ACTIVITY:
Repeat the listing below word for word, minus the pictures.

RECORDED INFORMATION:
Start of Block

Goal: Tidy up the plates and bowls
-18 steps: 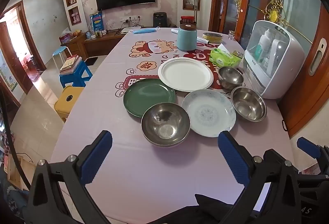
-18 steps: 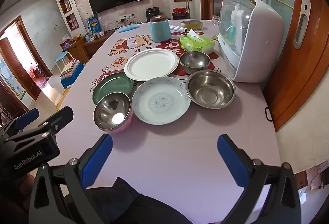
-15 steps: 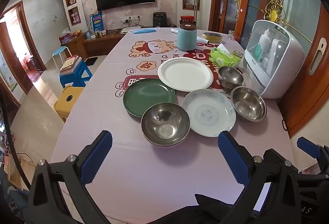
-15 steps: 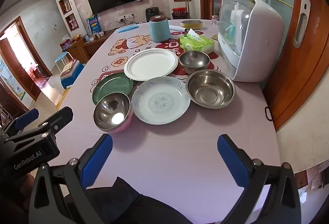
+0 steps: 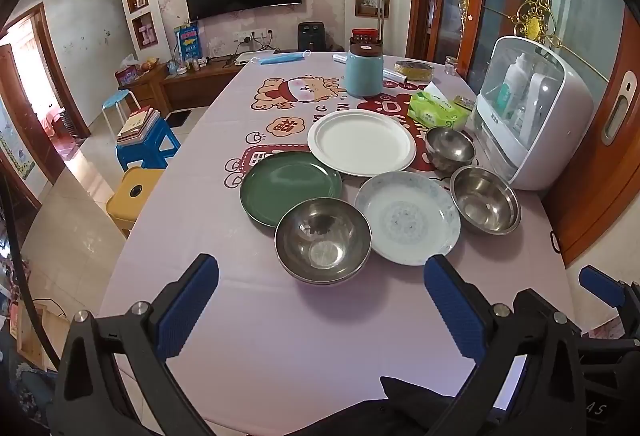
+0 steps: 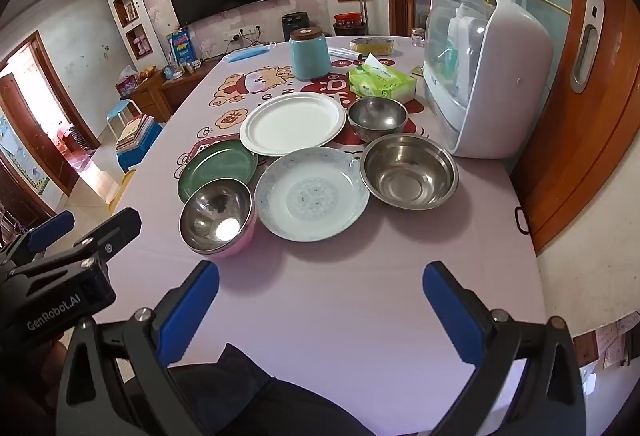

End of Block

TASK RESULT:
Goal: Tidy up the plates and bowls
-18 steps: 
-18 steps: 
-15 steps: 
-15 steps: 
+0 steps: 
+0 steps: 

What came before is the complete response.